For each line below that contains the word "measured", make a copy.

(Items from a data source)
___

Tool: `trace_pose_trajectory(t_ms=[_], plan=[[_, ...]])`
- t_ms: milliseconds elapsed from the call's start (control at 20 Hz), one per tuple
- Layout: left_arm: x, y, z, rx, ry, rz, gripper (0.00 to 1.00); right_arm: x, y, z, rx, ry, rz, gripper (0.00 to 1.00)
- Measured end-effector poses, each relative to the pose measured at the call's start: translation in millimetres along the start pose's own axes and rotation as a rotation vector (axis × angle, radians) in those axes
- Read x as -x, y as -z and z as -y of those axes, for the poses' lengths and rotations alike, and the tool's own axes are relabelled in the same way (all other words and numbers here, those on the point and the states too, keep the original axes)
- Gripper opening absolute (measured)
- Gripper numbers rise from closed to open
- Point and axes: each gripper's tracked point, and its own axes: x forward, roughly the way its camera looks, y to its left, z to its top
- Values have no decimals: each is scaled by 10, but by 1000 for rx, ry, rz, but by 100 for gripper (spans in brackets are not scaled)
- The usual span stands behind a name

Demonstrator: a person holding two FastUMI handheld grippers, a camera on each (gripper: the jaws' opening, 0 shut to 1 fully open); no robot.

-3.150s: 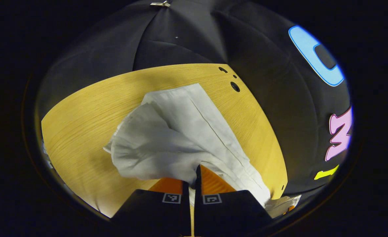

___

--- Answer below ---
- Measured end-effector poses, each relative to the pose measured at the call's start: translation in millimetres along the start pose's own axes and rotation as a rotation vector (axis × angle, radians) in those axes
- Gripper opening absolute (measured)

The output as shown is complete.